Space and Living Requirements Differences
Their thick coats mean that these dogs are better-suited to moderate to cool environments. Unlike German Shepherds, however, King Shepherds may be able to handle very cold climates. This is especially true if they have descended from dogs who are used to harsh temperatures.
These are pretty big dogs so a medium-sized home with a yard is often the best space for them. German Shepherds have been known to live in apartments, however. Due to the sheer size of King Shepherd, though, this isn’t possible, particularly with smaller spaces.
If you do intend on living in an apartment or a home without a yard, it is paramount that both these breeds are exercised on a daily basis. This is especially important with the energetic German Shepherds. Failure to do so will result in your dogs becoming bored and destructive.
Both German Shepherds and King Shepherds shed quite a bit, but this may be more noticeable with King Shepherds. These dogs have a thicker and longer coat so there may be more dog hair around your home. These dogs may be even more prone to shedding during warmer climates.
Both breeds have shedding seasons. During this time, they will begin to shed at an increased rate.
With German Shepherds, you may be able to brush your dog several times a week during most months. This will need to be increased to every day during the shedding season.
The level of shedding can differ from one King Shepherd to another so the grooming frequency will need to be adjusted according to individual dogs. You may find that you need to brush this dog every day, regardless of the season, though.
During shedding seasons, you may need to take your King Shepherd to the groomers for some additional assistance.
Popularity and Cost Differences
German Shepherds are certainly the more popular breed, but they have had a lot of time to cultivate their reputation. They are one of the most famous dogs in the world and are very popular among dog lovers and families.
King Shepherds are a relatively new breed and most people are not as familiar with them. As they become more well-known, though, they may become more popular pets.
As for price, both these breeds can be rather expensive. German Shepherd puppies and King Shepherd puppies may go for anywhere between $1500 and $3000. More reputable breeders will charge more as you can guarantee you are getting a healthy dog.
In some instances, however, the cost of King Shepherds can increase. As a hybrid dog, there aren’t too many breeders that deal with King Shepherds. German Shepherds, on the other hand, are highly sought-after so it is easier to find a breed.
A lack of availability can often drive up the price. If there aren’t too many King Shepherd breeders in a particular area, then the price may be automatically higher.
Which Is the Right Breed For You?

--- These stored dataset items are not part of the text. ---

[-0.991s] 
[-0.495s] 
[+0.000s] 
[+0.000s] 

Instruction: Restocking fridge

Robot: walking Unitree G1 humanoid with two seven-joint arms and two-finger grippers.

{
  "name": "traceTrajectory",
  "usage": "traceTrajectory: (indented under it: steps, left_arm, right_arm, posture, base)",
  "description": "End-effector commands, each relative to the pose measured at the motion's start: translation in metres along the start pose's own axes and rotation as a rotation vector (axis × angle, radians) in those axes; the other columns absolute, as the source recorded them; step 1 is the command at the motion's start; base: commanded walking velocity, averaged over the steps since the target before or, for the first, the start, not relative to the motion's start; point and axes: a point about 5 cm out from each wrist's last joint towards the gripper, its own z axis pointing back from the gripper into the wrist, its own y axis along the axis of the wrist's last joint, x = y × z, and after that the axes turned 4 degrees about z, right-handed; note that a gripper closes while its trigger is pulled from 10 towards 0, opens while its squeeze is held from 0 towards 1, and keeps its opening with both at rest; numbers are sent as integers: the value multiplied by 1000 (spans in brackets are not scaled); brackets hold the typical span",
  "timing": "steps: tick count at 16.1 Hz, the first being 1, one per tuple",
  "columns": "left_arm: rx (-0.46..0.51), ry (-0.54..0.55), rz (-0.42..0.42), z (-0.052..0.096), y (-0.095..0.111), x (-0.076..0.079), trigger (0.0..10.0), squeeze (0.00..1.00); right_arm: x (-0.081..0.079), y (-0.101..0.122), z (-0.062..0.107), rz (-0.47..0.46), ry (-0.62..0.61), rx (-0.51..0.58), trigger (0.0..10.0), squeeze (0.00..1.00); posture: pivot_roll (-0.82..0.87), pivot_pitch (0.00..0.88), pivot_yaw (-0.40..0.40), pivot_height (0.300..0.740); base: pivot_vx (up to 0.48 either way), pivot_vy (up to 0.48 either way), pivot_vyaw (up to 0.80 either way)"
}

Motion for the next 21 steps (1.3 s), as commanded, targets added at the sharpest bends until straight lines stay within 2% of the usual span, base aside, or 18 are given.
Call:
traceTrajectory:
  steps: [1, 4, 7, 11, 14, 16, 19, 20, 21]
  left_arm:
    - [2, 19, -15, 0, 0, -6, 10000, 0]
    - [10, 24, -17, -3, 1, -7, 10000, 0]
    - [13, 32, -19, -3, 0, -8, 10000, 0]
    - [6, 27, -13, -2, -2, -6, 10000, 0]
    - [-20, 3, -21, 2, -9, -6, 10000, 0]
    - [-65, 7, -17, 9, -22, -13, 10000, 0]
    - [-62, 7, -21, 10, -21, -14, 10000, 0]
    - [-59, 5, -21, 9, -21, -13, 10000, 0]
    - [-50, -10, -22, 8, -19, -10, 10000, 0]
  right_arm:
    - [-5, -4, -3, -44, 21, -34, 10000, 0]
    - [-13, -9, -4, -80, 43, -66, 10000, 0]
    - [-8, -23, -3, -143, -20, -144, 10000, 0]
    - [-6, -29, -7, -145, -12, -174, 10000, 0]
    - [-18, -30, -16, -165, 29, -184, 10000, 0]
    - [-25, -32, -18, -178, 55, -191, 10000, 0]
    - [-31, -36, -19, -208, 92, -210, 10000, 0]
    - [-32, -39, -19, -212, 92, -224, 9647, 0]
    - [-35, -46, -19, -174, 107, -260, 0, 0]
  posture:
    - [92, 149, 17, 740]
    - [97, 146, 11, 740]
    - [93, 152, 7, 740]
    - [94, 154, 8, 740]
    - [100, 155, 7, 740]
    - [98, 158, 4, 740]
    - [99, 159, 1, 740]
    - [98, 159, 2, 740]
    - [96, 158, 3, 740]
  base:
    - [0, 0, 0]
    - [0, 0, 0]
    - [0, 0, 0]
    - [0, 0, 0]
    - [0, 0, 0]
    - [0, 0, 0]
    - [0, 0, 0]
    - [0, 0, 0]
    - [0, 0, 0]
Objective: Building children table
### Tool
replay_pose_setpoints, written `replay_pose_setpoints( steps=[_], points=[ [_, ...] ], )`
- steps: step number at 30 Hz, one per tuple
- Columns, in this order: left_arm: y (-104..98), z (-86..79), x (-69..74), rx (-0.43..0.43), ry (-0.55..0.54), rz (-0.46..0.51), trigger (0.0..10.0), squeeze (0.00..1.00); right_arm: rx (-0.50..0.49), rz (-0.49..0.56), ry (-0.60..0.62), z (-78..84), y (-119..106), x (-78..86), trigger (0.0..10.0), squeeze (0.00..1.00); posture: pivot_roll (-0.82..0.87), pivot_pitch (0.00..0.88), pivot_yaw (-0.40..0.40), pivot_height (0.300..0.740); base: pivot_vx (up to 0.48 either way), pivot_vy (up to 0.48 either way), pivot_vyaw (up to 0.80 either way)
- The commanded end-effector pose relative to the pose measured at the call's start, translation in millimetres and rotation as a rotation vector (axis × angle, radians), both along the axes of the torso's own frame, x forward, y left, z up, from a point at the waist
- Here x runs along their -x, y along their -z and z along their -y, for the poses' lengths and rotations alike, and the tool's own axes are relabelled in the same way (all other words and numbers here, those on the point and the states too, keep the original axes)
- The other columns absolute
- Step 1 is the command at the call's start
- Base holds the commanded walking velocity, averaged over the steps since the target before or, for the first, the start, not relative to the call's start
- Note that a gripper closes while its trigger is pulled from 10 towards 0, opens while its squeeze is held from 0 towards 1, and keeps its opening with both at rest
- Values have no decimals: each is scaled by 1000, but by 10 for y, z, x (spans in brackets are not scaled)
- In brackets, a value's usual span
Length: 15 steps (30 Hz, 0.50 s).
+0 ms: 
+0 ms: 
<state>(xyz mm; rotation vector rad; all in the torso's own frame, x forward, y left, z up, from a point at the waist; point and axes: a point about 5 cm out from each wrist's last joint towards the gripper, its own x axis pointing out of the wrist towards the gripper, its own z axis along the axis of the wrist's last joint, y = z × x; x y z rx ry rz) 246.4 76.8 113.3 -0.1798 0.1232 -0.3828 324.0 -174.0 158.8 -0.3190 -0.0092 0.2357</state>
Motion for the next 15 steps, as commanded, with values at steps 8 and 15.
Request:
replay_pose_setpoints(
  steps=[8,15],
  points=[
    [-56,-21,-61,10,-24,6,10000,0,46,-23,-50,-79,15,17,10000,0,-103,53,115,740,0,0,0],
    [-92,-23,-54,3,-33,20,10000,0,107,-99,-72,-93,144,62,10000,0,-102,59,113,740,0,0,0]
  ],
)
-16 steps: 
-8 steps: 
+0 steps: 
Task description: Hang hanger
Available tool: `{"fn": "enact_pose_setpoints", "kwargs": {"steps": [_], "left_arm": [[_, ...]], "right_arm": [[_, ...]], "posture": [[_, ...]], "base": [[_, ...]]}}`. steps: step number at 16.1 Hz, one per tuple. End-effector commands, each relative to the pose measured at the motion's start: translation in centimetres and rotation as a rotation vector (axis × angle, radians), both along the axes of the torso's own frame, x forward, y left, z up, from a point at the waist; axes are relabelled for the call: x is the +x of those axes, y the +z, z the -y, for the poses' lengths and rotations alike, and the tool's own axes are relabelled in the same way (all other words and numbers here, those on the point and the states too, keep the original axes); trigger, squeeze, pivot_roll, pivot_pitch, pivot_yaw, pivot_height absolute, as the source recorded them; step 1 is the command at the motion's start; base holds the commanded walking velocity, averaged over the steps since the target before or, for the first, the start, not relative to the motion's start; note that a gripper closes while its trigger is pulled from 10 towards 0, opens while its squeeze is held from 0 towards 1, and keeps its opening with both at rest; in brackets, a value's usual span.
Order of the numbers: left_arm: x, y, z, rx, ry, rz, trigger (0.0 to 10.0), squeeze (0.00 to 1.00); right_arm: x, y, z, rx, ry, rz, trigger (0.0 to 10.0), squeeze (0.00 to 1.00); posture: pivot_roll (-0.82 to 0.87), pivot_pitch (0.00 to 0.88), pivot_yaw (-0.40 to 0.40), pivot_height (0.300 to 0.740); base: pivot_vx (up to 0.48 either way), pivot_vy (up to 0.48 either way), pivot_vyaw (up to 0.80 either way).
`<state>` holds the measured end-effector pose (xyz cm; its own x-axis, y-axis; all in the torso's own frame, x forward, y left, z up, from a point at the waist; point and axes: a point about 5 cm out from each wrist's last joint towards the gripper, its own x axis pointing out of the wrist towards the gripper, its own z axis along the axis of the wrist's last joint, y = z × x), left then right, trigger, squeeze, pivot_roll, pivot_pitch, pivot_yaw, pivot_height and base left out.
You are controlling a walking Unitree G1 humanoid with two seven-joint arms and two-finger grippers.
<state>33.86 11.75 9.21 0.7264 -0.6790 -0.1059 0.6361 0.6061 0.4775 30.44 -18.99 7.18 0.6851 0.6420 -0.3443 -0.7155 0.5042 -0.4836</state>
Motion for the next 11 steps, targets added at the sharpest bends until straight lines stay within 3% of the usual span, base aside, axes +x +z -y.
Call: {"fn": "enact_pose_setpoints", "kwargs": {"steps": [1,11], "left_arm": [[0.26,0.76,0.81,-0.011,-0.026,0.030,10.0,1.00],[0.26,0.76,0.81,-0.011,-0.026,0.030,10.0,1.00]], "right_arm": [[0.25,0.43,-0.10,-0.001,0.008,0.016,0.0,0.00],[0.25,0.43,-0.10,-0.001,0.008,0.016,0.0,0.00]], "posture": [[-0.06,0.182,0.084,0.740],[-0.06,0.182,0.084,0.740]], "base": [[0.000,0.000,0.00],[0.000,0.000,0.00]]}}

King Shepherd Or German Shepherd
It can be argued that there are more similarities than differences between King Shepherd and German Shepherd. As a result, choosing between the two breeds can be rather tricky.
You need to choose a King Shepherd if you want a gentle dog that is great around family and kids. These dogs are also less active and require less exercise. They can be rather sensitive so you will have to mind your tone and behavior around them.
These dogs are quite big and as such, require a great deal of space to be comfortable.
German Shepherds are the perfect companions for anyone who is outdoorsy and loves to be on the go. These dogs are intelligent and easy to train, allowing them to master numerous commands quite quickly. They aren’t suitable for owners who work a lot or are away from the home for long periods of time. These dogs need to feel close to their owners and require attention and love.
They also need to get enough exercise each day or they can become difficult to manage otherwise.
These are some of the similarities and differences between King Shepherd and German Shepherd. There is a great deal to learn about both breeds, and doing so will help you understand the intricacies of each breed. Not only does this knowledge make it somewhat easier to choose the right dog for your family, but it also gives you a heads up on what to expect when you adopt one.